COLUMBIA, Mo. – Do-it-yourself tax preparation, for complicated returns, means shuffling though statements, receipts and other records. Your record-keeping system for tax-related documents can be as simple or complex as you want.
While color-coded, alphabetized records may be appealing to some, it isn’t really necessary to overcomplicate record keeping.
“A great example is a deck of cards,” said Andrew Zumwalt, family financial education specialist for University of Missouri Extension. “If you’re told to find the five of spades, do you put the whole deck in order and then find the card?”

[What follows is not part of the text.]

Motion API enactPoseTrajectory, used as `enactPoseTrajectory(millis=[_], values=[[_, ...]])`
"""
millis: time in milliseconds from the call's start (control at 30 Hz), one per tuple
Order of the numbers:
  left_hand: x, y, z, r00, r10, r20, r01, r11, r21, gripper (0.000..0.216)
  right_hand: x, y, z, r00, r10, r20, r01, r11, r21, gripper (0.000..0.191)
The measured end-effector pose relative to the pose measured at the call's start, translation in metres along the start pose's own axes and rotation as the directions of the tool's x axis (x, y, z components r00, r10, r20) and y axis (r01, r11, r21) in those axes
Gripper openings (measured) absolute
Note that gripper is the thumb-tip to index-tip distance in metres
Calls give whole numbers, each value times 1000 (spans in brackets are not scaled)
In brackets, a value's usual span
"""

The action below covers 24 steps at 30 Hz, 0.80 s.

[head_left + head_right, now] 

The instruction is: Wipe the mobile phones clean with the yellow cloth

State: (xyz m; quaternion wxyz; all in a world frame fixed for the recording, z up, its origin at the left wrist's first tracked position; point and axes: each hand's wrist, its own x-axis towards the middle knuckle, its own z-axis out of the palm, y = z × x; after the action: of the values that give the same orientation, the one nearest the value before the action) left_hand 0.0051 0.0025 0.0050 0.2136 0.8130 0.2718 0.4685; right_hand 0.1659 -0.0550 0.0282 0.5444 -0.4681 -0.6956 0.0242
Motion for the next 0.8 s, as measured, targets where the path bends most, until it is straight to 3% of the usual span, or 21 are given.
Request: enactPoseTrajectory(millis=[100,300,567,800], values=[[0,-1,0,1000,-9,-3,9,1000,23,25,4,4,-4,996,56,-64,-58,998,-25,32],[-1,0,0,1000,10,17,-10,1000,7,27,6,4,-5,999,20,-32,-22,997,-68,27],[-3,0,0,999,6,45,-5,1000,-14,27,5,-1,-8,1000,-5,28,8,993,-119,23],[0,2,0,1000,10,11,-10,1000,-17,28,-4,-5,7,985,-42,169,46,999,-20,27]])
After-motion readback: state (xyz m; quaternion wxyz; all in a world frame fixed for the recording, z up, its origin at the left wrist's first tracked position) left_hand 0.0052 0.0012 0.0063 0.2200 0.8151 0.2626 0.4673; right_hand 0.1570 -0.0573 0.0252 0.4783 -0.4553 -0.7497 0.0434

If you think about it, how often to you actually have to go back and search through past tax documents? A box with a folder for each year is good enough, Zumwalt said.
So, you have your record-keeping system, which might be simple, complex or anything in between. Zumwalt suggests that you keep those tax records for at least seven years, just to be safe, legally.
If you’re storing important documents in boxes or files, that means storing paper copies of everything. There’s a disadvantage in keeping only physical copies of necessary papers. If some type of disaster occurs, such as a storm or fire, those important pieces of paper can be lost forever.
“You might want to consider scanning important documents like tax returns, birth certificates, and insurance policies and put them in the cloud on the Internet. Personally, I use Google Docs,” Zumwalt said.
If you need past tax returns and haven’t saved any copies, there are a few ways to recover them. The firm that prepared your taxes might have a copy, or you can ask for a transcript from the IRS, Zumwalt said.
There is such a negative connotation associated with tax returns that we can’t wait until it’s okay to get rid of them. According to Zumwalt, that’s a missed opportunity. There’s no reason why you can’t keep your returns indefinitely, because they do have historic value, he said.
“There’s a lot of information there that can help someone who’s trying to research the family tree, or trying to determine what life was like back then. There’s just a lot of history there,” Zumwalt said.